Esto está afectando la navegación fluvial en Rumania y Eslovaquia, además de repercutir en la producción de los reactores nucleares. Hungría cerrará definitivamente su única central nuclear por primera vez en sus 44 años de historia este domingo, lo que supone un reto para el nuevo primer ministro, Peter Magyar. Esto dejará al país sin el 40% de su capacidad de generación eléctrica, obligando al Gobierno a aumentar las importaciones de energía. El partido gobernante de Hungría ha solicitado al parlamento que posponga sus sesiones esta semana para ahorrar energía, según informó Magyar en una publicación de Facebook.

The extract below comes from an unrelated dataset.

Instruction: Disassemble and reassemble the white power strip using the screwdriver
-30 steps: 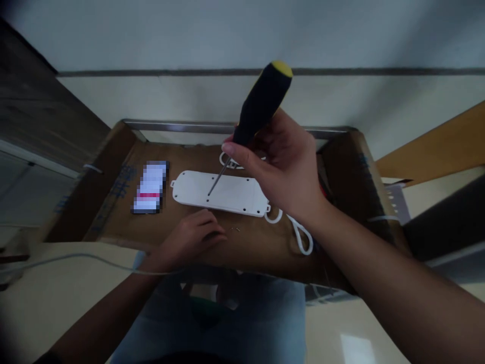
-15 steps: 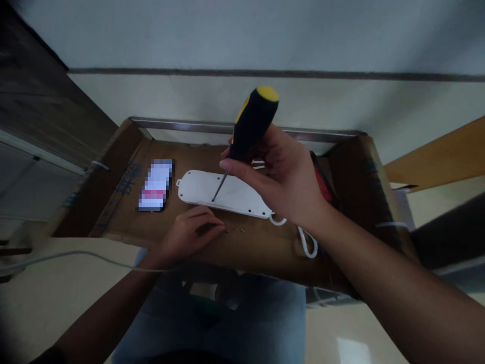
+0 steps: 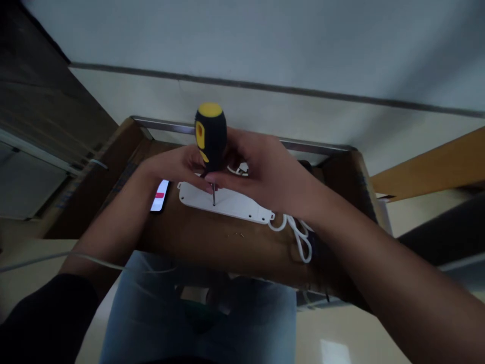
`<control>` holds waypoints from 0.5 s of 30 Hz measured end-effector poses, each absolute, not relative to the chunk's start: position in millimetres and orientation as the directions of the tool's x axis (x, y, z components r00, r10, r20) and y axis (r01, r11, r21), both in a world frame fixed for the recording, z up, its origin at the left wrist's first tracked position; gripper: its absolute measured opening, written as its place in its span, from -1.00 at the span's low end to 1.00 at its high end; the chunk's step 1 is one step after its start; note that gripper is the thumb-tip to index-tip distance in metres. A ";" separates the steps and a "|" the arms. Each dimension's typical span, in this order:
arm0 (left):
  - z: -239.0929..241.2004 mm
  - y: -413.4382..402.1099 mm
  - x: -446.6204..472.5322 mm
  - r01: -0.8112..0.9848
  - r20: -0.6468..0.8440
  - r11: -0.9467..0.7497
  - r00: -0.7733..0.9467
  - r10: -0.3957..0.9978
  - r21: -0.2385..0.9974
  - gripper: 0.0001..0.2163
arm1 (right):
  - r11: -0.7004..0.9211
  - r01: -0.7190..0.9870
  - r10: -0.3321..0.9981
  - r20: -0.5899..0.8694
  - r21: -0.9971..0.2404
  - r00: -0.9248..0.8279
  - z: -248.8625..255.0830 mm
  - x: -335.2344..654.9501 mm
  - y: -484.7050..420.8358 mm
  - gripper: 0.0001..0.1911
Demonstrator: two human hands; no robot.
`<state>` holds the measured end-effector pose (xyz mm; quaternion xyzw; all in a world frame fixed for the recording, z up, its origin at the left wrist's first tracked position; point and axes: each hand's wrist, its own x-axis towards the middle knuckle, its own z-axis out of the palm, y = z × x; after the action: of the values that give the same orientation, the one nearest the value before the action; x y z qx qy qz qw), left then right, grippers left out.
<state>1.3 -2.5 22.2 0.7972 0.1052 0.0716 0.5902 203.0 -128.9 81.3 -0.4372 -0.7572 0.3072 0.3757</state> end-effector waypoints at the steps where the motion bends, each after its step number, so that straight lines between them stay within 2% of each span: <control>1: 23.4 2.5 4.1 0.084 -0.025 -0.256 0.974 0.224 0.963 -0.84 | 0.412 0.415 0.899 0.289 -0.811 -0.329 80.6 203.9 -129.8 -0.63; 5: 19.8 -1.0 7.3 0.066 -0.026 -0.189 0.978 0.206 0.980 -0.82 | 0.377 0.333 0.909 0.277 -0.864 -0.311 69.8 209.0 -136.9 -0.51; 8: 16.1 -8.0 4.1 0.041 0.010 -0.189 0.965 0.262 0.981 -0.84 | 0.413 0.391 0.908 0.336 -0.823 -0.251 64.1 207.0 -141.1 -0.41; 13: 18.0 -13.0 0.6 0.006 0.030 -0.125 0.957 0.288 0.992 -0.91 | 0.453 0.422 0.874 0.485 -0.786 -0.033 83.6 184.8 -146.4 -0.48; 15: 19.8 -15.0 0.1 0.018 0.024 -0.146 0.959 0.282 0.989 -0.91 | 0.420 0.555 0.864 0.504 -0.719 0.000 96.1 175.8 -148.1 -0.51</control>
<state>0.1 -15.0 19.8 0.7499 0.1001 0.1023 0.6459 175.8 -148.1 96.1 -0.5146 -0.6890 0.1593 0.4849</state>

La iluminación decorativa en Budapest, así como la de los edificios estatales, permanecerá apagada. Mientras tanto, las reducciones voluntarias de consumo por parte de los fabricantes de automóviles y las plantas de baterías han aliviado en parte la presión sobre la red eléctrica. El sector energético rumano permanecerá en estado de alerta durante todo agosto debido a la caída de la producción eléctrica, y solicitará apoyo a la vecina Ucrania durante las horas de mayor demanda. Es posible que el país se vea obligado a cerrar un segundo reactor en la central de Cernavoda, ya que el bajo nivel del agua en el Danubio dificulta las operaciones de refrigeración.


Las olas de calor de este verano también han obligado a Francia a reducir la producción de energía de su parque nuclear, que constituye la columna vertebral del sistema eléctrico de Europa Occidental. Las centrales eléctricas extraen agua de refrigeración de ríos como el Ródano y el Garona, y existe el riesgo de que, a medida que aumenten las temperaturas, el agua de descarga se caliente demasiado, poniendo en peligro la fauna silvestre. Ante la persistente sequía, el gobierno húngaro ha hecho un llamamiento a un consumo más prudente de electricidad y agua. La sobrecarga de la demanda dejó a varios miles de personas sin agua potable en Szentendre, al norte de la capital.

Las lluvias importantes pueden traer mejoras a corto plazo, pero si persisten los suelos secos y los patrones de bloqueo, esos avances pueden ser temporales.

“Si no cambiamos, pronto nos encontraremos en condiciones desérticas”, declaró el viernes el ministro de Medio Ambiente, Laszlo Gajdos. El río Po, el más largo de Italia, continúa descendiendo por debajo de sus mínimos históricos, lo que suscita preocupación por el riego agrícola y la intrusión de agua salada en su delta. “El calor y la sequía representan sin duda un nuevo riesgo para el crecimiento”, afirmó Carsten Brzeski, economista de ING Diba AG. “La disminución del caudal de los ríos provoca graves problemas económicos y, además, pone de manifiesto los desafíos del cambio climático”.

Es poco probable que los ríos europeos experimenten un alivio significativo en un futuro próximo. Se pronostica que las temperaturas en el continente serán entre 2 °C y 8 ​​°C superiores a lo normal hasta principios de agosto, según un análisis del meteorólogo de Vaisala, Matthew Dross. Los modelos meteorológicos a largo plazo apuntan a más episodios de alta presión, lo que podría significar escasas lluvias para paliar la sequía hasta finales de otoño. “Las lluvias importantes pueden traer mejoras a corto plazo, pero si persisten los suelos secos y los patrones de bloqueo, esos avances pueden ser temporales”, dijo Hannah.